§ **Dataset section**:

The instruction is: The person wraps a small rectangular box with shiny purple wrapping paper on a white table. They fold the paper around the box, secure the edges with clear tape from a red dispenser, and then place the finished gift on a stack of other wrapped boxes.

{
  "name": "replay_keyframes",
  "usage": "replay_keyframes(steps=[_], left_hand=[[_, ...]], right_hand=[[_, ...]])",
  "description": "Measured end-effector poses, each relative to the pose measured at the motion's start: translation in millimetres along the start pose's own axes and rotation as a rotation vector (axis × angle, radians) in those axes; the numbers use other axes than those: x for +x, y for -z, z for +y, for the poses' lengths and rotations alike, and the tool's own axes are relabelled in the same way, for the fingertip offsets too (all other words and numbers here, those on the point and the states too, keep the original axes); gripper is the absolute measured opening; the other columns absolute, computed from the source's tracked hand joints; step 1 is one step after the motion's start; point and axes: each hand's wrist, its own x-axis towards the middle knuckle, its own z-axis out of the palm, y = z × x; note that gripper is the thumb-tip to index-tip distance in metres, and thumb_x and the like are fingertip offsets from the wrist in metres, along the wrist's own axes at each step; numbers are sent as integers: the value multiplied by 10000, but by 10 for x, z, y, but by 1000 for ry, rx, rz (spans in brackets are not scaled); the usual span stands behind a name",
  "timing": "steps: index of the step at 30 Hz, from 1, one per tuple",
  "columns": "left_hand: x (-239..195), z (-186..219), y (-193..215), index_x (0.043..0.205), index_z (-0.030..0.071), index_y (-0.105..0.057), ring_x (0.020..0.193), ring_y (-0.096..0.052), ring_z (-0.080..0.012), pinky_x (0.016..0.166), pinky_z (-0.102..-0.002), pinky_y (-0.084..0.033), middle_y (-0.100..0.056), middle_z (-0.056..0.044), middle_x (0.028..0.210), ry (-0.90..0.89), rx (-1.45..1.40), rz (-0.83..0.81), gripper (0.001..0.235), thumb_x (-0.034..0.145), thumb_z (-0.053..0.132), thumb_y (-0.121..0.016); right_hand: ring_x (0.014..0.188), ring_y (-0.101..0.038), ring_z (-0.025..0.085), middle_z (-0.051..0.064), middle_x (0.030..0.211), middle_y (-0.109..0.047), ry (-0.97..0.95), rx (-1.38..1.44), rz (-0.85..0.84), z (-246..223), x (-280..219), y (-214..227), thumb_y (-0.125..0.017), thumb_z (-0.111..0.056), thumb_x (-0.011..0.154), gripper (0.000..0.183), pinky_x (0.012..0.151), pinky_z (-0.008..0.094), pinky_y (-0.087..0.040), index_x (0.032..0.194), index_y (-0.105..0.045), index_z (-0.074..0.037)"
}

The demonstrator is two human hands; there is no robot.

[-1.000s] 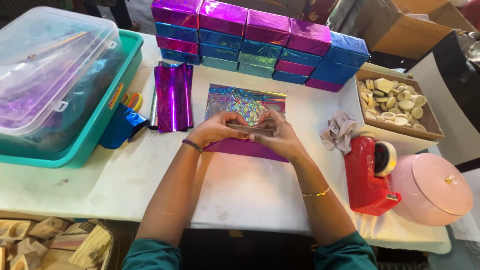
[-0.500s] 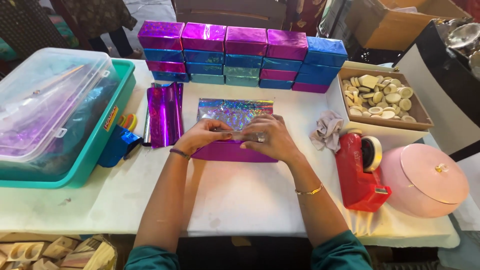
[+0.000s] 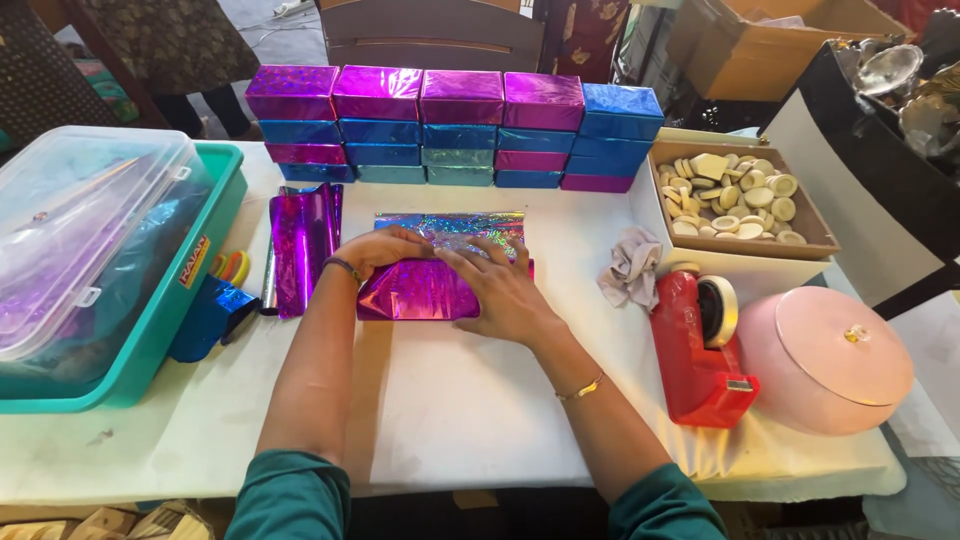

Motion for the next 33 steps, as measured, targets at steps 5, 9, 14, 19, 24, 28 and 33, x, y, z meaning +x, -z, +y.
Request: replay_keyframes(steps=[5,9,14,19,24,28,33], left_hand=[[403,-480,301,1100,20,-782,877,-708,-166,802,-314,-555,-781,-87,987,-190,122,194,323,874,251,-758],[-204,-184,209,1146,87,-762,887,-722,-203,791,-344,-540,-769,-109,1011,-267,430,617,361,955,385,-695],[-930,379,-329,1133,160,-770,1038,-702,-261,926,-469,-437,-759,-84,1132,-362,815,671,404,903,483,-691],[-584,337,-410,1167,185,-758,1198,-648,-278,1089,-567,-284,-750,-80,1197,-501,931,502,382,925,464,-662],[505,-11,-39,1266,181,-708,1199,-635,-299,1109,-578,-333,-712,-98,1252,-325,1079,521,345,951,295,-627],[1100,-157,69,1297,158,-677,1181,-615,-344,1029,-548,-401,-679,-134,1269,-351,1073,490,407,909,280,-677],[1028,158,70,1116,177,-764,1041,-695,-323,930,-434,-536,-750,-104,1093,-204,944,400,403,746,328,-813]], right_hand=[[1443,-399,313,124,1419,-573,-12,190,44,180,71,-173,-863,-398,635,946,1160,637,-155,1459,-448,-191],[1464,-385,315,140,1417,-562,-40,245,-40,325,131,-297,-827,-434,654,833,1155,672,-127,1367,-487,-170],[1503,-349,329,121,1484,-547,17,222,-61,480,92,-448,-786,-535,727,735,1175,665,-122,1332,-551,-191],[1530,-271,382,161,1603,-462,-7,251,105,788,-13,-494,-734,-607,890,749,1155,664,-75,1499,-562,-208],[1480,-389,296,89,1475,-576,-144,346,188,773,-127,-263,-782,-652,740,792,1196,560,-167,1380,-628,-213],[1430,-400,320,99,1402,-596,14,257,184,398,-44,-87,-860,-604,636,785,1162,561,-159,1280,-680,-194],[1392,-458,292,20,1292,-655,105,130,98,349,-28,-281,-869,-433,724,527,1173,573,-203,1170,-719,-197]])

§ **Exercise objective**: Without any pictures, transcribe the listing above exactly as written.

§ **Answer to the exercise**:
The instruction is: The person wraps a small rectangular box with shiny purple wrapping paper on a white table. They fold the paper around the box, secure the edges with clear tape from a red dispenser, and then place the finished gift on a stack of other wrapped boxes.

{
  "name": "replay_keyframes",
  "usage": "replay_keyframes(steps=[_], left_hand=[[_, ...]], right_hand=[[_, ...]])",
  "description": "Measured end-effector poses, each relative to the pose measured at the motion's start: translation in millimetres along the start pose's own axes and rotation as a rotation vector (axis × angle, radians) in those axes; the numbers use other axes than those: x for +x, y for -z, z for +y, for the poses' lengths and rotations alike, and the tool's own axes are relabelled in the same way, for the fingertip offsets too (all other words and numbers here, those on the point and the states too, keep the original axes); gripper is the absolute measured opening; the other columns absolute, computed from the source's tracked hand joints; step 1 is one step after the motion's start; point and axes: each hand's wrist, its own x-axis towards the middle knuckle, its own z-axis out of the palm, y = z × x; note that gripper is the thumb-tip to index-tip distance in metres, and thumb_x and the like are fingertip offsets from the wrist in metres, along the wrist's own axes at each step; numbers are sent as integers: the value multiplied by 10000, but by 10 for x, z, y, but by 1000 for ry, rx, rz (spans in brackets are not scaled); the usual span stands behind a name",
  "timing": "steps: index of the step at 30 Hz, from 1, one per tuple",
  "columns": "left_hand: x (-239..195), z (-186..219), y (-193..215), index_x (0.043..0.205), index_z (-0.030..0.071), index_y (-0.105..0.057), ring_x (0.020..0.193), ring_y (-0.096..0.052), ring_z (-0.080..0.012), pinky_x (0.016..0.166), pinky_z (-0.102..-0.002), pinky_y (-0.084..0.033), middle_y (-0.100..0.056), middle_z (-0.056..0.044), middle_x (0.028..0.210), ry (-0.90..0.89), rx (-1.45..1.40), rz (-0.83..0.81), gripper (0.001..0.235), thumb_x (-0.034..0.145), thumb_z (-0.053..0.132), thumb_y (-0.121..0.016); right_hand: ring_x (0.014..0.188), ring_y (-0.101..0.038), ring_z (-0.025..0.085), middle_z (-0.051..0.064), middle_x (0.030..0.211), middle_y (-0.109..0.047), ry (-0.97..0.95), rx (-1.38..1.44), rz (-0.85..0.84), z (-246..223), x (-280..219), y (-214..227), thumb_y (-0.125..0.017), thumb_z (-0.111..0.056), thumb_x (-0.011..0.154), gripper (0.000..0.183), pinky_x (0.012..0.151), pinky_z (-0.008..0.094), pinky_y (-0.087..0.040), index_x (0.032..0.194), index_y (-0.105..0.045), index_z (-0.074..0.037)"
}

The demonstrator is two human hands; there is no robot.

[-1.000s] 
[-0.500s] 
[+0.000s] 

Motion for the next 33 steps, as measured, targets at steps 5, 9, 14, 19, 24, 28 and 33, x, y, z meaning +x, -z, +y.
Request: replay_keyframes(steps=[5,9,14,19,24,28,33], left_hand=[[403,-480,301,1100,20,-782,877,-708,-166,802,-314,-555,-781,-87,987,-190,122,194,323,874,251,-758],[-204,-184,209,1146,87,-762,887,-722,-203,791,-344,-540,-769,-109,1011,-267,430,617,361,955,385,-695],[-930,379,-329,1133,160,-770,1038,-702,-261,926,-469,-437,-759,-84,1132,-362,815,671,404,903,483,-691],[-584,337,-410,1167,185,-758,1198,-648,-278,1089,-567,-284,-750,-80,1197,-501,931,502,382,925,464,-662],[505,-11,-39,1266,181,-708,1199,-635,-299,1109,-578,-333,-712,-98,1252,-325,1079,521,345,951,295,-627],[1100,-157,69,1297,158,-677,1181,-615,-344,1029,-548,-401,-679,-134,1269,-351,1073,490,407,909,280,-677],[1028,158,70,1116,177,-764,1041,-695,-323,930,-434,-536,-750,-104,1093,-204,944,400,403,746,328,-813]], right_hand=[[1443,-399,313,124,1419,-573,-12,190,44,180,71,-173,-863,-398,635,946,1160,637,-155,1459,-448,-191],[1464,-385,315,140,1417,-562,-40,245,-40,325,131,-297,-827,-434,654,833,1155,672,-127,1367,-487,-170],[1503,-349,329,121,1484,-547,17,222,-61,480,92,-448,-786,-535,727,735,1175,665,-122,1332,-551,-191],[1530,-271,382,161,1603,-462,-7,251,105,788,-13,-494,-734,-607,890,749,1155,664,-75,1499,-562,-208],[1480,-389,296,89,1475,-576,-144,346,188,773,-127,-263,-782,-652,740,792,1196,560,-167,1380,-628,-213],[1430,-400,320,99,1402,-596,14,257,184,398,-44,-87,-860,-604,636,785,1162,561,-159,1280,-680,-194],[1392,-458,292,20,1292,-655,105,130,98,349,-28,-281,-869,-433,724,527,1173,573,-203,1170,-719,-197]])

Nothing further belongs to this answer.